Task to complete: Your copy should match the listing below word for word, with no images in it.

Start of Supplied material

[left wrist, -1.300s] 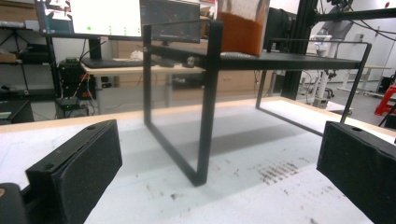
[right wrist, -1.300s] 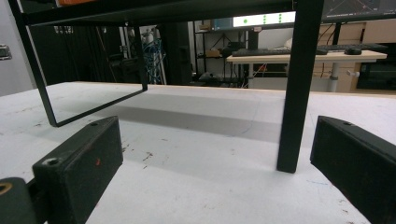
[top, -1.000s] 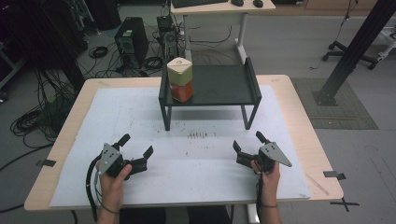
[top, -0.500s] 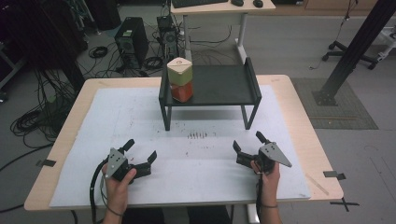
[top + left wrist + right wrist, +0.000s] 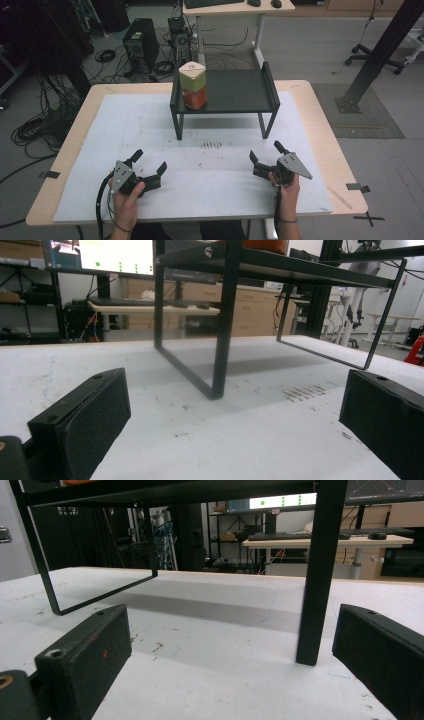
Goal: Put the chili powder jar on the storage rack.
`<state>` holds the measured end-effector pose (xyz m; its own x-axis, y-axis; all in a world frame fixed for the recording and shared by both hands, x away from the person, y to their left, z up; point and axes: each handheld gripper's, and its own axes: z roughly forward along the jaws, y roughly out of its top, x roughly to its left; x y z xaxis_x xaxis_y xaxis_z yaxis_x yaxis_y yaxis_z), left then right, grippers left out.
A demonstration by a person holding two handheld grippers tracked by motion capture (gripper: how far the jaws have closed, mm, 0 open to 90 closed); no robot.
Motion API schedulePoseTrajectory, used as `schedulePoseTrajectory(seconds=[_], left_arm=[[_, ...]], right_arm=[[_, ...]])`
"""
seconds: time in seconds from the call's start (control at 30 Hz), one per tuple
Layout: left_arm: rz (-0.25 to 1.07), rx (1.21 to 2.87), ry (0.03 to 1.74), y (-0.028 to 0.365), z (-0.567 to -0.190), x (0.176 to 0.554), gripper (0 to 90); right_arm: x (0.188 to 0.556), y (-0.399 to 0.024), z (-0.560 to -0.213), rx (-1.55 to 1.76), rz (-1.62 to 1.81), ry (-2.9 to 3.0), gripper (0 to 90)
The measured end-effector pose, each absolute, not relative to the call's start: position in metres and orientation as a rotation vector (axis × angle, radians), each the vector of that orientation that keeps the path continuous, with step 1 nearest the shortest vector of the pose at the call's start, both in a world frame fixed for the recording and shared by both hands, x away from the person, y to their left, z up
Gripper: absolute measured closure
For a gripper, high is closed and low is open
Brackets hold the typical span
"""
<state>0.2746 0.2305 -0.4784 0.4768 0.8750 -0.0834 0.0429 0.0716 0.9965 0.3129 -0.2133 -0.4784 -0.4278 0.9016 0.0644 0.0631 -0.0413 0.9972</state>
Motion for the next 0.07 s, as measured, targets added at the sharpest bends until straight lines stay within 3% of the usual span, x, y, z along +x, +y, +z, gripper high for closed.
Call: schedulePoseTrajectory(seconds=[0.07], left_arm=[[0.768,1.363,0.891,0.2306,-0.4783,0.2747,0.2]], right_arm=[[0.313,-0.2132,-0.4784,1.046,1.548,1.548,2.3]])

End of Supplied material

Answer:
[left wrist, -1.300s] 
[right wrist, -1.300s] 
[top, -1.000s] 
[top, -0.500s] 
[top + left wrist + right wrist, +0.000s] 
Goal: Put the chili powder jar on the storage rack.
`<state>` holds the measured end-effector pose (xyz m; its own x-axis, y-axis; all in a world frame fixed for the recording and shared by both hands, x away from the person, y to their left, z up; point and axes: each handheld gripper's, and its own axes: z roughly forward along the jaws, y roughly out of its top, x roughly to its left; x y z xaxis_x xaxis_y xaxis_z yaxis_x yaxis_y yaxis_z), left then right, grippers left out.
A demonstration by a person holding two handheld grippers tracked by motion capture (gripper: how far the jaws have closed, mm, 0 open to 90 closed); no robot.
Motion API schedulePoseTrajectory, used as `schedulePoseTrajectory(seconds=[_], left_arm=[[_, ...]], right_arm=[[_, ...]])`
"""
seconds: time in seconds from the call's start (control at 30 Hz), one per tuple
Layout: left_arm: rz (-0.25 to 1.07), rx (1.21 to 2.87), ry (0.03 to 1.74), y (-0.028 to 0.365), z (-0.567 to -0.190), x (0.176 to 0.554), gripper (0 to 90); right_arm: x (0.188 to 0.556), y (-0.399 to 0.024), z (-0.560 to -0.213), rx (-1.55 to 1.76), rz (-1.62 to 1.81), ry (-2.9 to 3.0), gripper (0 to 90)
The measured end-effector pose, each absolute, not relative to the call's start: position in metres and orientation as a rotation vector (axis × angle, radians), each the vector of that orientation that keeps the path continuous, with step 1 nearest the shortest vector of the pose at the call's start, both in a world frame fixed for the recording and shared by both hands, x away from the person, y to their left, z up
Gripper: absolute measured closure
For a gripper, high is closed and low is open
Brackets hold the typical span
"""
<state>0.2746 0.2305 -0.4784 0.4768 0.8750 -0.0834 0.0429 0.0716 0.9965 0.3129 -0.2133 -0.4784 -0.4278 0.9016 0.0644 0.0631 -0.0413 0.9972</state>
Motion for the next 0.07 s, as measured, targets added at the sharpest bends until straight lines stay within 3% of the usual span, x, y, z along +x, +y, +z, gripper high for closed.
Call: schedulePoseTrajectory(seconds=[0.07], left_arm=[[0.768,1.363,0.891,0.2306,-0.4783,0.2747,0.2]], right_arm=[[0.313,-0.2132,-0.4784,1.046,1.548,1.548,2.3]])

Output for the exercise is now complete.